* **GOAL OF THE EXERCISE**:
Taking the entries below, transcribe only the lines starting with the one with "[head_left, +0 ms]" and going on through the one with "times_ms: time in", exactly as written, without the pictures.
PROVIDED RECORDS Block Start
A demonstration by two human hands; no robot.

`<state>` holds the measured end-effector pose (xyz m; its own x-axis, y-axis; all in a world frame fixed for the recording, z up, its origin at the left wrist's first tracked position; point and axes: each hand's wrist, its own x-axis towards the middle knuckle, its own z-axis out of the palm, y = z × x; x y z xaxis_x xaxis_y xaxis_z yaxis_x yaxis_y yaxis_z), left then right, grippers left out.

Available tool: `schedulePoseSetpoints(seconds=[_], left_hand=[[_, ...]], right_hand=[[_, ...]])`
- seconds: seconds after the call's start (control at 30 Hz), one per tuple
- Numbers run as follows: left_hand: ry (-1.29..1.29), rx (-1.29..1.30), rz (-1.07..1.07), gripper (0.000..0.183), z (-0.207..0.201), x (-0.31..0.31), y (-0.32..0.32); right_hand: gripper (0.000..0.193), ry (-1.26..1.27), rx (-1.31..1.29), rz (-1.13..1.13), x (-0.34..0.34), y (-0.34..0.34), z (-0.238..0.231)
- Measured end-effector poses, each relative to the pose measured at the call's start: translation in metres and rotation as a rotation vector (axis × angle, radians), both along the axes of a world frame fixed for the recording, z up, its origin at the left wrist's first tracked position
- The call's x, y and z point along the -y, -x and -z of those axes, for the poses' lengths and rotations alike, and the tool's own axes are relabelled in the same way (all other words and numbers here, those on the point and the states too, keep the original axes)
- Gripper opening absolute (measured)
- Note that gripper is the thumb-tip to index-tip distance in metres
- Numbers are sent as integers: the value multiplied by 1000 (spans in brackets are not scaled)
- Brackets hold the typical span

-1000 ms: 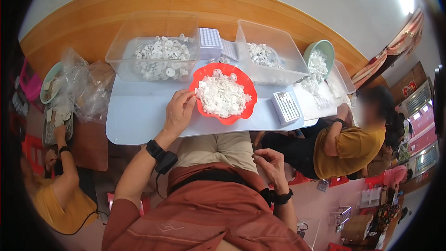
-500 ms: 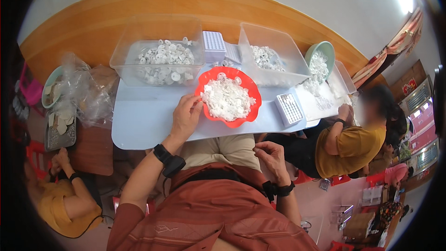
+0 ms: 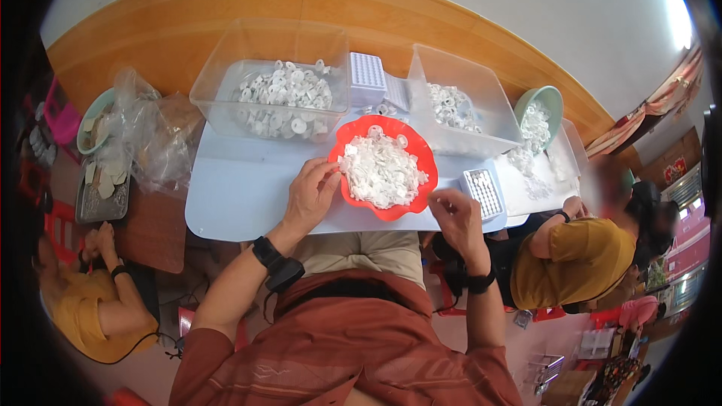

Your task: Assembling small white plastic components by hand in a workshop setting.

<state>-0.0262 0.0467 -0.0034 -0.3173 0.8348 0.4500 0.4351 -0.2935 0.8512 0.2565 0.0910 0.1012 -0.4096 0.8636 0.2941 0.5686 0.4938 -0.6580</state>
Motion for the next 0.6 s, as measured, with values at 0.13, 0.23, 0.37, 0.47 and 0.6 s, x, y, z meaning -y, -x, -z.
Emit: schedulePoseSetpoints(seconds=[0.13, 0.23, 0.37, 0.47, 0.6], left_hand=[[-17, -23, -13, 28, -2, -1, -1], [-1, -14, -17, 30, -2, -3, -1], [5, -42, -37, 27, -4, 0, -1], [0, -54, -44, 26, -4, 1, -2], [51, -45, -28, 31, -6, 2, -2]], right_hand=[[13, -196, 140, -95, -55, 17, 1], [23, -346, 396, -153, -82, 30, 4], [27, -395, 547, -167, -105, 54, 4], [31, -485, 674, -188, -123, 61, 15], [22, -571, 763, -206, -144, 63, 31]])
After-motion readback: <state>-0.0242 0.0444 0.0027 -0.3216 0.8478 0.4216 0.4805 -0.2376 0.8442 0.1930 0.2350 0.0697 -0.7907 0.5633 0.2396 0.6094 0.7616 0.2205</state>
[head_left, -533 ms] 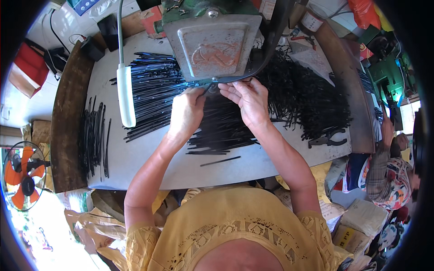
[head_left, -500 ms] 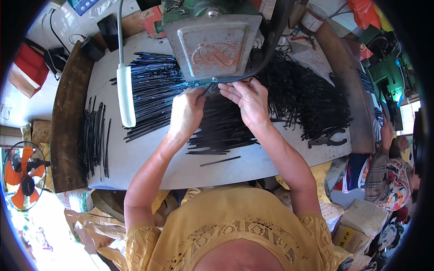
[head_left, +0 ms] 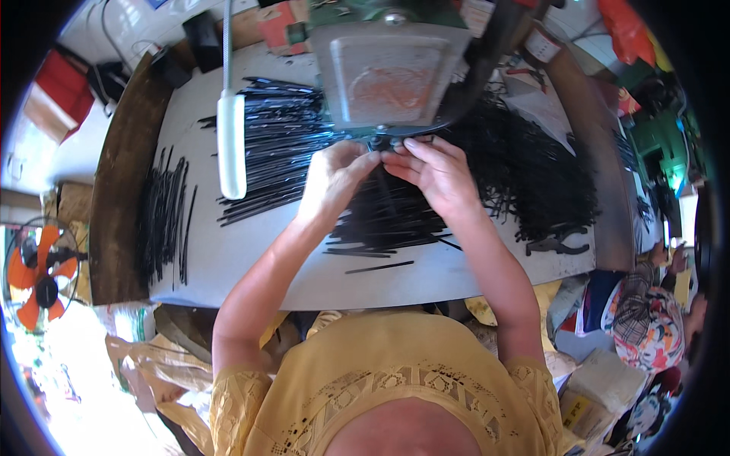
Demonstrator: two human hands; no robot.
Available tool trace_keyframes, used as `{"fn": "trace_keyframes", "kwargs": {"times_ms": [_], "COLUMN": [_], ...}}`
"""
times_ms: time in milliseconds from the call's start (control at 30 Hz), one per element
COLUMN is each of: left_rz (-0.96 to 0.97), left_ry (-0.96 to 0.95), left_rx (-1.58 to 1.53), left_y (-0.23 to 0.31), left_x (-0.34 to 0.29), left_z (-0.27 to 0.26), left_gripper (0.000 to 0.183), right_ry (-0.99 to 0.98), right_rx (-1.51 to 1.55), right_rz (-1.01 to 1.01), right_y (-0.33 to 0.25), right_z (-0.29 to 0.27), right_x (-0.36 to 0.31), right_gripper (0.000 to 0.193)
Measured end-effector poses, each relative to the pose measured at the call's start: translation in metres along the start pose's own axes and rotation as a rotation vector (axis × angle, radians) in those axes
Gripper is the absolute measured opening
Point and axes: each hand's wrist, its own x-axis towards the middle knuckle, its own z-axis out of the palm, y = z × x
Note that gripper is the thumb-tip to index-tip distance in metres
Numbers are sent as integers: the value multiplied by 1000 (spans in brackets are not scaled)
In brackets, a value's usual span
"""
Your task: The person repeatedly picks up plastic rods from a pile and positions them under a riveting machine to fasten components onto them by hand and with the machine.
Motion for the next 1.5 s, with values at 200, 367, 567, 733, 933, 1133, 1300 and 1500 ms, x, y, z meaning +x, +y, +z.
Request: {"fn": "trace_keyframes", "kwargs": {"times_ms": [200,367,567,733,933,1133,1300,1500], "left_rz": [-188,-206,19,532,700,654,629,628], "left_ry": [-102,-113,-227,279,179,177,189,228], "left_rx": [-702,-860,-258,1273,1174,815,843,775], "left_y": [-9,-12,-16,-50,-45,-20,-24,-24], "left_x": [-19,-34,-51,-42,-34,-17,-3,0], "left_z": [18,27,14,-68,-77,-42,-20,-15], "left_gripper": [7,7,5,15,14,17,24,22], "right_ry": [86,122,123,93,12,-35,-46,-80], "right_rx": [-387,-103,-368,-471,-483,-469,-484,-479], "right_rz": [-21,-86,-237,-42,94,147,154,170], "right_y": [-28,-22,8,-8,-7,-3,0,1], "right_z": [0,12,14,-4,-2,9,11,12], "right_x": [-30,-51,-53,-48,-34,-12,0,3], "right_gripper": [11,10,10,17,25,26,26,25]}}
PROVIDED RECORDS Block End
* **EXERCISE SOLUTION**:
[head_left, +0 ms] 
Demonstrator: two human hands; no robot.
Available tool trace_keyframes, used as `{"fn": "trace_keyframes", "kwargs": {"times_ms": [_], "COLUMN": [_], ...}}`
"""
times_ms: time in milliseconds from the call's start (control at 30 Hz), one per element

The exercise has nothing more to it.